> **Work instruction**
Transcribe each line of the material as it is, and drop any picture.

> **Dataset content**

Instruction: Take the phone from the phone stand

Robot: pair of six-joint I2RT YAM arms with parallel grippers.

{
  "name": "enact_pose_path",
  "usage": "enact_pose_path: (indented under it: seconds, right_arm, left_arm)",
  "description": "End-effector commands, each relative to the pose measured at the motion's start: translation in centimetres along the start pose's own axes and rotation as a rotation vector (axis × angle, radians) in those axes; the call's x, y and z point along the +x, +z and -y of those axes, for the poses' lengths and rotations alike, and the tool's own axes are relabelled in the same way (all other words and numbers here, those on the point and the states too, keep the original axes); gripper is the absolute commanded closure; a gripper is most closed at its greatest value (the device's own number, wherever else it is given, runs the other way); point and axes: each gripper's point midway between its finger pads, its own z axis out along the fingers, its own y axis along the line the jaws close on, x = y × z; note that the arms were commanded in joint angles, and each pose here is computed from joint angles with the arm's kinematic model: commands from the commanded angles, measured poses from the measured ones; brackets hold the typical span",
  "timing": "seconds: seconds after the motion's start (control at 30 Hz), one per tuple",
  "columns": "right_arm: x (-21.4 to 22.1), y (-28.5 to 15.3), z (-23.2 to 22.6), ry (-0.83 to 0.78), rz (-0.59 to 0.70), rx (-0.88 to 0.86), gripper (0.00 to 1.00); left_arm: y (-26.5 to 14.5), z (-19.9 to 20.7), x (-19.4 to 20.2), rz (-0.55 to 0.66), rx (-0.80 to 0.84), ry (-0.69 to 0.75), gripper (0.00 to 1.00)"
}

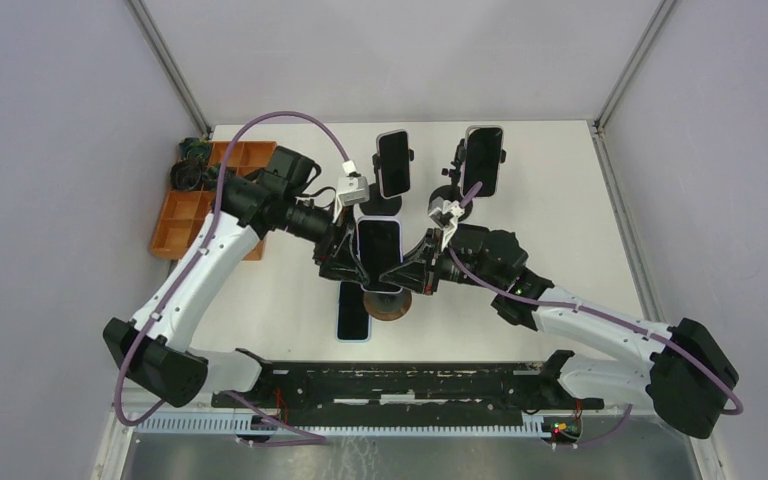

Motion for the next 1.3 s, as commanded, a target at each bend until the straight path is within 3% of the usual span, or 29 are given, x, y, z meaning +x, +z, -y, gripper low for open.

> **Response area**
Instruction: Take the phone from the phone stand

Robot: pair of six-joint I2RT YAM arms with parallel grippers.

{
  "name": "enact_pose_path",
  "usage": "enact_pose_path: (indented under it: seconds, right_arm, left_arm)",
  "description": "End-effector commands, each relative to the pose measured at the motion's start: translation in centimetres along the start pose's own axes and rotation as a rotation vector (axis × angle, radians) in those axes; the call's x, y and z point along the +x, +z and -y of those axes, for the poses' lengths and rotations alike, and the tool's own axes are relabelled in the same way (all other words and numbers here, those on the point and the states too, keep the original axes); gripper is the absolute commanded closure; a gripper is most closed at its greatest value (the device's own number, wherever else it is given, runs the other way); point and axes: each gripper's point midway between its finger pads, its own z axis out along the fingers, its own y axis along the line the jaws close on, x = y × z; note that the arms were commanded in joint angles, and each pose here is computed from joint angles with the arm's kinematic model: commands from the commanded angles, measured poses from the measured ones; brackets hold the typical span",
  "timing": "seconds: seconds after the motion's start (control at 30 Hz), one per tuple",
  "columns": "right_arm: x (-21.4 to 22.1), y (-28.5 to 15.3), z (-23.2 to 22.6), ry (-0.83 to 0.78), rz (-0.59 to 0.70), rx (-0.88 to 0.86), gripper (0.00 to 1.00); left_arm: y (-26.5 to 14.5), z (-19.9 to 20.7), x (-19.4 to 20.2), rz (-0.55 to 0.66), rx (-0.80 to 0.84), ry (-0.69 to 0.75), gripper (0.00 to 1.00)"
}


Motion for the next 1.3 s, as commanded, a target at each bend until the straight path is within 3% of the usual span, or 29 are given, x, y, z meaning +x, +z, -y, gripper low for open.

Work on this exercise is now finished.